A Quaker congregation was meeting in North Leigh by 1659 and in 1669 was reported to attract 60 or more people to its meetings. In 1738 North Leigh still had two Quaker families but by 1768 only one elderly man and his daughter remained.

By 1770 villagers from North Leigh were attending Wesleyan meetings in the area. The Wesleyan congregation seems to have had a chapel in Chapel Lane by the 1790s, which was rebuilt in 1820. The chapel was rebuilt again in 1873 and is now North Leigh Methodist Church. Windmill Gospel Hall is a small independent church in Common Road that was built in the 20th century. Its current building is the second on the site.

==Social and economic history==
By 1005 there was an east–west road through Bladon, Long Hanborough and North Leigh parish that was the main link between Witney and Oxford. Over the centuries its course changed and it was straightened, and in 1751 it was made into a turnpike.
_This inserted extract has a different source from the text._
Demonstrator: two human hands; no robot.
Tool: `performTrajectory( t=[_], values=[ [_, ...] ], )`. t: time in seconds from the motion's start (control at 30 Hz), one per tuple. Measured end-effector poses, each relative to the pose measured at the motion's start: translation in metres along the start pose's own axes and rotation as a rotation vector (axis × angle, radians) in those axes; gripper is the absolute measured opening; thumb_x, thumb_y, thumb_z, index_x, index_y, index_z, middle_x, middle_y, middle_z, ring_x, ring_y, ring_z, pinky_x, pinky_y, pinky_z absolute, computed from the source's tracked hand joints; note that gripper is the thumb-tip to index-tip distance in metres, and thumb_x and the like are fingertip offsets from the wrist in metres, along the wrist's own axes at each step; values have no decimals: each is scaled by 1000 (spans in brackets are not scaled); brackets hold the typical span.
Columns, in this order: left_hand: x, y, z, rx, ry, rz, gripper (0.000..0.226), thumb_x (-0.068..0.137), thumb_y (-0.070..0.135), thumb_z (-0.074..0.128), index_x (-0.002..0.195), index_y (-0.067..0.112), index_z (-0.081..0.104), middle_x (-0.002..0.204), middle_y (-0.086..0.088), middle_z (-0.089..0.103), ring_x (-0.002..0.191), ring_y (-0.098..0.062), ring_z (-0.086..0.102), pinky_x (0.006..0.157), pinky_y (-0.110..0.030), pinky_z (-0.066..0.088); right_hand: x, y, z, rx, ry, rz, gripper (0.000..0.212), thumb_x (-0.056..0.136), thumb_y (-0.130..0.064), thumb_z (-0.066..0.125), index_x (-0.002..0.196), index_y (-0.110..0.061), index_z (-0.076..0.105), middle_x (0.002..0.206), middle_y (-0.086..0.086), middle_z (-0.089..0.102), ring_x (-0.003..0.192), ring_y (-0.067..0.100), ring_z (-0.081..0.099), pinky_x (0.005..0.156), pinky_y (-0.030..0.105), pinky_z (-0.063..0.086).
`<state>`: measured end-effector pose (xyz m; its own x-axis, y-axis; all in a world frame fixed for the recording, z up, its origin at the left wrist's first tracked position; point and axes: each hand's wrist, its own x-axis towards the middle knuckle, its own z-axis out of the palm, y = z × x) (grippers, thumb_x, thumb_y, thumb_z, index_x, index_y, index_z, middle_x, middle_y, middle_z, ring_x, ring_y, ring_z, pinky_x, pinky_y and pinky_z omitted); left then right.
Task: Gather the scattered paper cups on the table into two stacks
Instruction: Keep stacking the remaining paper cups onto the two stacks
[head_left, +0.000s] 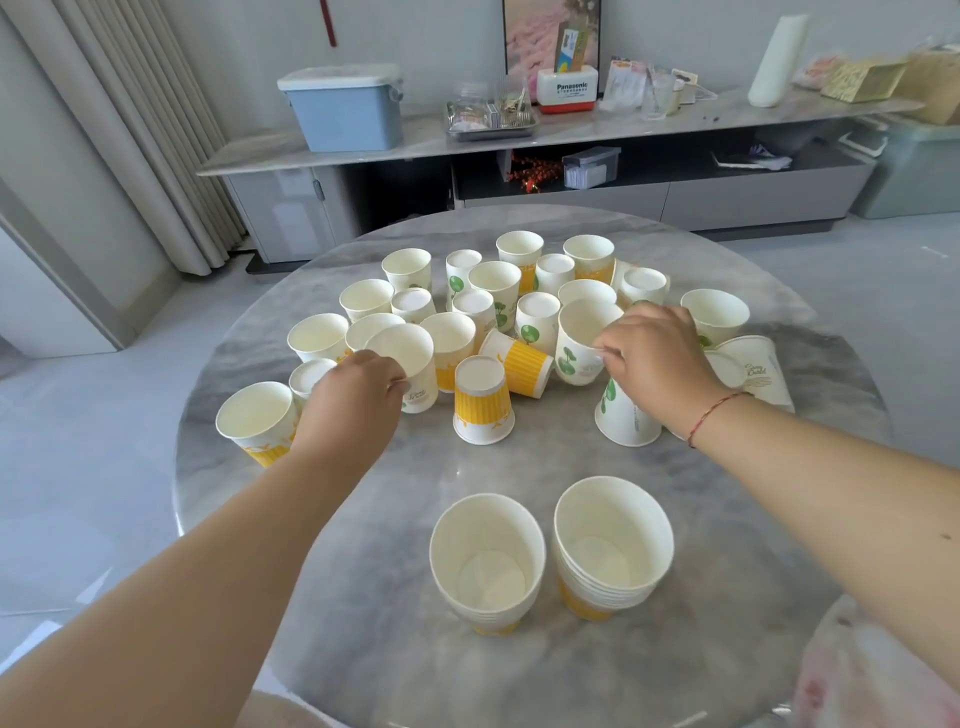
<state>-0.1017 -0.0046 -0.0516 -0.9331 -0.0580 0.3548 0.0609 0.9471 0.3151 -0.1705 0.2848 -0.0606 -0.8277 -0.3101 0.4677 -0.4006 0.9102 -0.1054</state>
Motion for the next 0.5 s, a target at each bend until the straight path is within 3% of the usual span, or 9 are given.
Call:
performTrajectory(
  t=[0.17,0.27,0.4,0.5],
  values=[
    [-12,16,-50,-121,217,159,17,82,27,68,74,12,69,67,-2,61,61,-21,54,55,-27,40,2,-20,-58,204,153,-10,7,78,-10,65,73,-11,70,73,5,69,85,29,57,73,28,30],
    [-33,28,-92,-291,158,365,26,76,38,70,63,15,67,54,-2,59,52,-17,48,50,-26,39,-17,-35,-116,458,-34,-104,9,77,-24,64,69,-26,64,72,-3,65,75,10,53,67,19,36],
    [-59,42,-122,-372,78,542,24,75,33,73,59,16,66,52,1,58,45,-18,47,45,-32,39,-42,-40,-168,630,-217,-316,9,72,-27,67,64,-28,65,70,-2,68,73,23,61,69,34,48],
    [-74,48,-122,-362,5,663,25,77,33,72,59,16,68,51,-3,57,42,-19,47,42,-29,39,-52,-38,-176,601,-352,-408,6,71,-18,71,65,-21,70,70,-6,69,70,15,63,67,31,50]
  ],
)
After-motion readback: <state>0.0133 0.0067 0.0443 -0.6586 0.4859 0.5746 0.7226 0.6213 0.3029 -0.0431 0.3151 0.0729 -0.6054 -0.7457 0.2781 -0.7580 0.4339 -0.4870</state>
It ceased to be a turnpike in 1869, and the modern course of the road is now classified the A4095. In 1642 Royalist troops were billeted in the village after the English Civil War Battle of Edgehill and "plundered and pillaged" the neighbourhood. On 4 June 1644 Charles I, while retreating from Oxford, spent the night at Perrotts Hill Farm before continuing westwards to Burford.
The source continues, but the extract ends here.